Vancouver Island Technology Park’s CEO Dale Gann said the goal is to be a showcase for smart and connected real estate in Canada. So far, the campus has most green systems in place, like energy monitoring systems, VoIP telephones and teleconferencing, which will then integrate with other facilities systems like security surveillance. “(We want to) tie the individual pieces into one language, one look, one policy, one program,” said Gann.
 
The idea is that a connected strategy will allow for better management through the application of policies across all the IT pieces. “In the past we really didn’t have a visual of what was going on and how they were talking to each other and how they were affecting each other,” said Gann.
 
The holistic approach is particularly important for the research campus that plays host to many customers whose projects consume varying amounts of energy. A recent Hydro energy audit leaves Gann to predict the IT integration will afford the organization an annual 30 to 40 per cent savings.
 
But Gann isn’t stopping at holistic management. The research campus wants its green strategy to filter down the ranks to each of its tenants’ employees.
 
“So getting them to take the effort to hit the little services tab on the phone to reduce the light load down to 75 per cent across a 100,000-square-foot facility has an impact,” said Gann.
 
The amount of technology consumed to maintain a business and the facility in which it operates is growing fast.
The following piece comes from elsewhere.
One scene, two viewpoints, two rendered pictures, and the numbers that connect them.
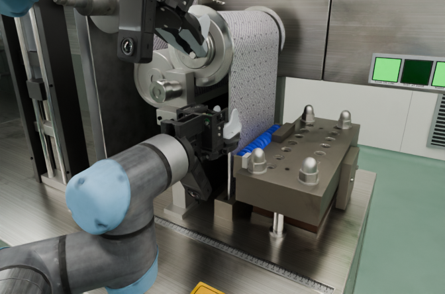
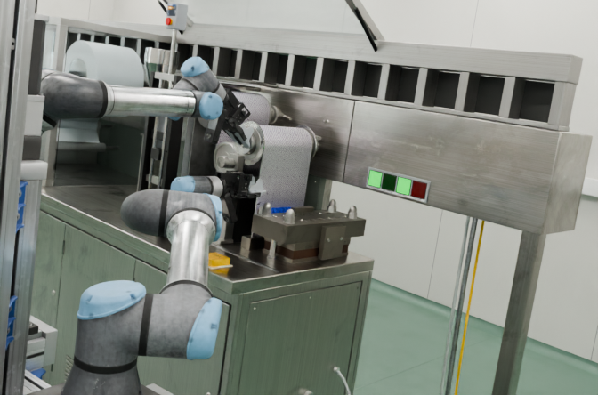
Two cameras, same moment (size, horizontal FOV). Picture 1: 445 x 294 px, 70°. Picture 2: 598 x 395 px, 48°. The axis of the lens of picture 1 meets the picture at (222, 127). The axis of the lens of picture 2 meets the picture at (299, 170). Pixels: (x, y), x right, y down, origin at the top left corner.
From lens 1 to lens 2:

Those same IT pieces that already exist to support a business should be used to intelligently monitor, report and control energy use, said Rick Huijbregts, vice-president of vertical industries with Cisco Systems Inc. in Canada. “We can reversely use the power of that technology to have an even greater impact,” said Huijbregts.
 
There are already vendors of Internet Protocol (IP)-based products connecting through an IP network that can give customers valuable visibility into energy use through dashboards, much like business intelligence reporting, said Huijbregts.
 
The David Suzuki Foundation’s Robinson awaits the day when the cost of green technologies is not so prohibitive as it is today. The more accessible it becomes to smaller organizations the more affordable it will get, he thinks.
 
The Foundation is currently using videoconferencing for internal communications, but eventually wants to broaden that to business partners. And it doesn’t stop there. Robinson said the green technology will help the organization become its own broadcaster to schools and conferences about its message of sustainability.
 
“I think in 10 years we will look back and ask how did we ever do our business flying around the world?” said Robinson.